• Exercise description: Apart from the pictures, write out all the records exactly.

Collection entries
*-*-*

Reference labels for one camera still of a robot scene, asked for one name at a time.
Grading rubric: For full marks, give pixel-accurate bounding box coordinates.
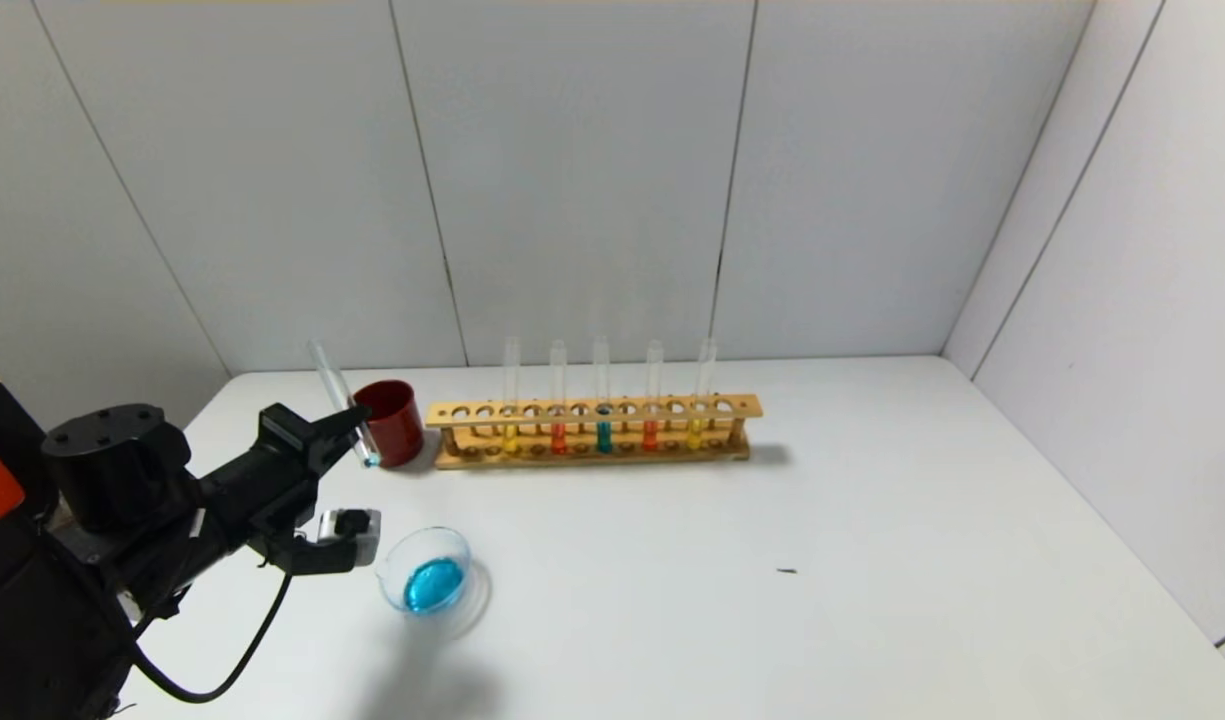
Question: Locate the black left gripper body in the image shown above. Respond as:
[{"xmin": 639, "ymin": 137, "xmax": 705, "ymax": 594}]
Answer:
[{"xmin": 199, "ymin": 402, "xmax": 332, "ymax": 538}]

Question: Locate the test tube with blue pigment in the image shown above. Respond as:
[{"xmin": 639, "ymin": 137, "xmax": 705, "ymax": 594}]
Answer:
[{"xmin": 306, "ymin": 339, "xmax": 382, "ymax": 470}]

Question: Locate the test tube with yellow pigment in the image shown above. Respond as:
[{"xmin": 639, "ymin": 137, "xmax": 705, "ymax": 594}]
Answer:
[
  {"xmin": 501, "ymin": 336, "xmax": 522, "ymax": 459},
  {"xmin": 686, "ymin": 336, "xmax": 719, "ymax": 452}
]

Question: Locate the test tube with red pigment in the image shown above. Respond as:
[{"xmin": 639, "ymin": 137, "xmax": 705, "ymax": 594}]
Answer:
[
  {"xmin": 642, "ymin": 339, "xmax": 666, "ymax": 453},
  {"xmin": 548, "ymin": 339, "xmax": 569, "ymax": 457}
]

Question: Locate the wooden test tube rack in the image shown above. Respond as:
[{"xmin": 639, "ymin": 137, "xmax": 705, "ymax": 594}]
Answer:
[{"xmin": 424, "ymin": 394, "xmax": 765, "ymax": 471}]

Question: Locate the test tube with teal pigment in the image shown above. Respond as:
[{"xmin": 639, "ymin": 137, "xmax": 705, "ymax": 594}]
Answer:
[{"xmin": 592, "ymin": 336, "xmax": 614, "ymax": 455}]

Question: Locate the dark red plastic cup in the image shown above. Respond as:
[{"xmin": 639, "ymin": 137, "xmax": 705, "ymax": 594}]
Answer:
[{"xmin": 352, "ymin": 379, "xmax": 426, "ymax": 469}]

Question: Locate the clear glass dish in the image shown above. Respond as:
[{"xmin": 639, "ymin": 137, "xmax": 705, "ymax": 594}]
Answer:
[{"xmin": 374, "ymin": 526, "xmax": 492, "ymax": 642}]

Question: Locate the silver wrist camera black mount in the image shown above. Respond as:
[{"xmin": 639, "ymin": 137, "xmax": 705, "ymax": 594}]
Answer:
[{"xmin": 262, "ymin": 507, "xmax": 382, "ymax": 577}]

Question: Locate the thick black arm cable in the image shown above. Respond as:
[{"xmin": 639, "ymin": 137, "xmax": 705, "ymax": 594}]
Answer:
[{"xmin": 132, "ymin": 568, "xmax": 294, "ymax": 704}]

*-*-*

• Task output:
Reference labels for one camera still of a robot scene, asked for one name at a time.
Grading rubric: For full marks, give pixel-accurate bounding box coordinates.
Question: Locate the black left gripper body in the image shown above. Respond as:
[{"xmin": 639, "ymin": 137, "xmax": 705, "ymax": 594}]
Answer:
[{"xmin": 199, "ymin": 402, "xmax": 332, "ymax": 538}]

Question: Locate the test tube with blue pigment in the image shown above. Respond as:
[{"xmin": 639, "ymin": 137, "xmax": 705, "ymax": 594}]
Answer:
[{"xmin": 306, "ymin": 339, "xmax": 382, "ymax": 470}]

Question: Locate the test tube with yellow pigment in the image shown above. Respond as:
[{"xmin": 639, "ymin": 137, "xmax": 705, "ymax": 594}]
Answer:
[
  {"xmin": 501, "ymin": 336, "xmax": 522, "ymax": 459},
  {"xmin": 686, "ymin": 336, "xmax": 719, "ymax": 452}
]

Question: Locate the test tube with red pigment in the image shown above. Respond as:
[{"xmin": 639, "ymin": 137, "xmax": 705, "ymax": 594}]
Answer:
[
  {"xmin": 642, "ymin": 339, "xmax": 666, "ymax": 453},
  {"xmin": 548, "ymin": 339, "xmax": 569, "ymax": 457}
]

Question: Locate the wooden test tube rack in the image shown above. Respond as:
[{"xmin": 639, "ymin": 137, "xmax": 705, "ymax": 594}]
Answer:
[{"xmin": 424, "ymin": 394, "xmax": 765, "ymax": 471}]

Question: Locate the test tube with teal pigment in the image shown above. Respond as:
[{"xmin": 639, "ymin": 137, "xmax": 705, "ymax": 594}]
Answer:
[{"xmin": 592, "ymin": 336, "xmax": 614, "ymax": 455}]

Question: Locate the dark red plastic cup in the image shown above. Respond as:
[{"xmin": 639, "ymin": 137, "xmax": 705, "ymax": 594}]
Answer:
[{"xmin": 352, "ymin": 379, "xmax": 426, "ymax": 469}]

Question: Locate the clear glass dish in the image shown above. Respond as:
[{"xmin": 639, "ymin": 137, "xmax": 705, "ymax": 594}]
Answer:
[{"xmin": 374, "ymin": 526, "xmax": 492, "ymax": 642}]

Question: Locate the silver wrist camera black mount in the image shown above. Respond as:
[{"xmin": 639, "ymin": 137, "xmax": 705, "ymax": 594}]
Answer:
[{"xmin": 262, "ymin": 507, "xmax": 382, "ymax": 577}]

Question: Locate the thick black arm cable in the image shown above. Respond as:
[{"xmin": 639, "ymin": 137, "xmax": 705, "ymax": 594}]
Answer:
[{"xmin": 132, "ymin": 568, "xmax": 294, "ymax": 704}]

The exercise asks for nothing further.